After Abysmal January Sales, Car Dealers Are Overflowing With Unsold Cars

We recently discussed the dismal sales start for the US automobile industry in 2019. Now, a follow up by the WSJ paints an even more pessimistic picture for the start of February.

According to the report, dealers are starting 2019 with a growing surplus of inventory of unsold vehicles, which will likely pressure them to cut output: there were 3.95 million vehicles in lots at the end of January, a 4% increase from December and up nearly 3% from last January.

And even though seasonality exists in the industry and the winter is traditionally slower for automotive sales, the inventory build up could be problematic because dealers are starting the year with more unsold inventory than they had when auto sales peaked three years ago. Back then, 17.55 million cars were sold and now, while the latest estimates expect less than 17 million vehicles to be sold in 2019.

In response to the production glut, we already documented over the weekend that General Motors is slashing thousands of jobs across its North American factories.
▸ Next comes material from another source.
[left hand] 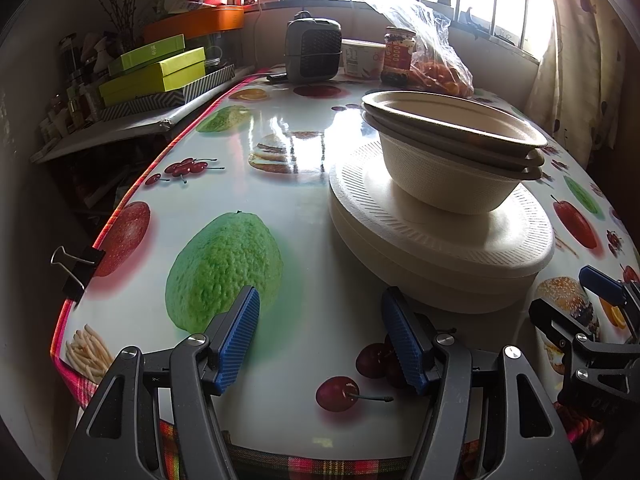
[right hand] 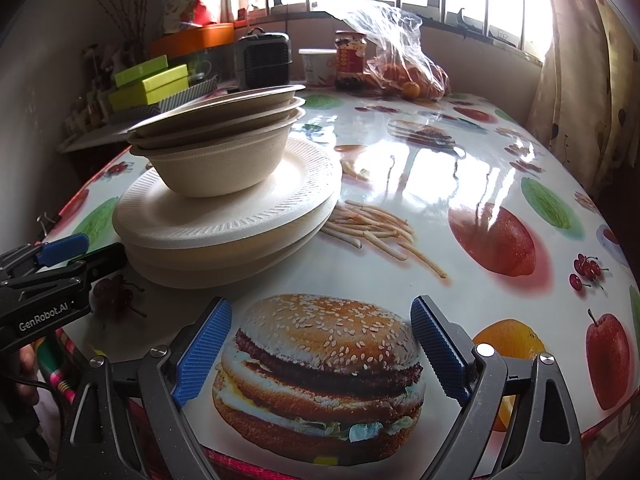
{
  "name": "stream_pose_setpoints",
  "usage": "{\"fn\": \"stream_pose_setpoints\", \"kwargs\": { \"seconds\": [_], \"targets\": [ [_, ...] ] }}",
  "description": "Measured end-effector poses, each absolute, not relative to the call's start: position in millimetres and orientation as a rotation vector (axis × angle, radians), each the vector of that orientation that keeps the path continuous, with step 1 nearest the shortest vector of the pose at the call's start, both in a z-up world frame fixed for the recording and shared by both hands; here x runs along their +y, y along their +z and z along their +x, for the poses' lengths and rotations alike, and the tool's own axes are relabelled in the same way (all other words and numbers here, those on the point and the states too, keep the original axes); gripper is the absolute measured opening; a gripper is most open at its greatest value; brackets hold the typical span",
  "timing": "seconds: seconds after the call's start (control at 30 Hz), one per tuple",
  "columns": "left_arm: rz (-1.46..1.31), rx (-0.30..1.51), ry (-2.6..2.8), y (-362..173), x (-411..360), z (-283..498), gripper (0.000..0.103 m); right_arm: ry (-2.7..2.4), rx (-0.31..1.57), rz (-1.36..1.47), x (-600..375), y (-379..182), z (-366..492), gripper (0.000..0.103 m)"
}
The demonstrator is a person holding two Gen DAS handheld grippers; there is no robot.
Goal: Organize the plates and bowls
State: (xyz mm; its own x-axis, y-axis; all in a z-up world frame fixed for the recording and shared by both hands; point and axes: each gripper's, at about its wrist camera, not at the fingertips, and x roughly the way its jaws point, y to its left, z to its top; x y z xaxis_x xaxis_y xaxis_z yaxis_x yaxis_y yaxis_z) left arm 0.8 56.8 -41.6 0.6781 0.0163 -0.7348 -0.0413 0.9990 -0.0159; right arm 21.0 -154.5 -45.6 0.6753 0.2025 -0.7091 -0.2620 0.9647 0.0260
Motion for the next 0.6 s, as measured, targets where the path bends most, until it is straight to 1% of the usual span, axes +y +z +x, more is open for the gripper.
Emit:
{"fn": "stream_pose_setpoints", "kwargs": {
  "seconds": [0.6],
  "targets": [
    [-0.032, 0.824, 0.032, -41.9, 56.7, 0.3, 0.064, 0.262, 0.786, -0.081, -154.3, -45.9, 20.6, 0.093]
  ]
}}
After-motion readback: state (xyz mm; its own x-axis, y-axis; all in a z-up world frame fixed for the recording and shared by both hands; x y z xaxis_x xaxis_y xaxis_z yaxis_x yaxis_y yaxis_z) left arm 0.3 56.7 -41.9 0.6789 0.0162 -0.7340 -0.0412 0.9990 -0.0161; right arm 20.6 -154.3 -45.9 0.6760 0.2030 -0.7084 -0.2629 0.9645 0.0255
Meanwhile, Ford has worked to phase out slow selling sedans and shift its production to SUVs. This follows a strong year which saw 17.3 million sales in 2018, better than estimated. Alas, starting 2019 the trend has reversed, and auto sales were down 1% and passenger sales, including sedans, were down 4% last month. This continues amid a shift from sedans to SUVs.

As noted previously, auto companies were also relying on fleet sales to keep results looking good. Fleet sales and rental car sales are some of the last channels that auto companies have to try and juice results. Mark Wakefield, a co-head for the automotive practice at distressed consulting firm AlixPartners called this move a “short term band-aid”. 

And yet, despite the clear industry headwinds, the plan still is to build about 17 million cars in North America this year, with most of those destined for the United States. And manufacturers continue to try to avoid heavy discounting to sell vehicles: the industry spent about $3720 per vehicle in January to incentivize sales, which was down $140 from the prior year’s record incentives.

In order to avoid offering discounts, automakers are going to have to trim production. But that, again, flies in the face of how many new model launches are planned for this year. There are 48 new model launches planned for the US this year, which is up from 46 last year and 36 five years ago. Dealers believe that manufacturers are simply being too optimistic about the upcoming year.

David Rosenberg, chief executive for New England dealership chain Prime Automotive Group said: “There is an oversupply of new products, but not everyone is going to achieve their sales targets.”

Separately, Ryan Gremore, president of the O’Brien Auto Team, which is a dealership chain in Illinois, Florida and Kentucky, echoed these sentiments and assigned the blame on, who else, the Fed and its near-decade low interest rate which have conditioned consumers to only expect the lowest possible rates: “We’ve carried too much inventory because we’ve been conditioned at artificial rates.”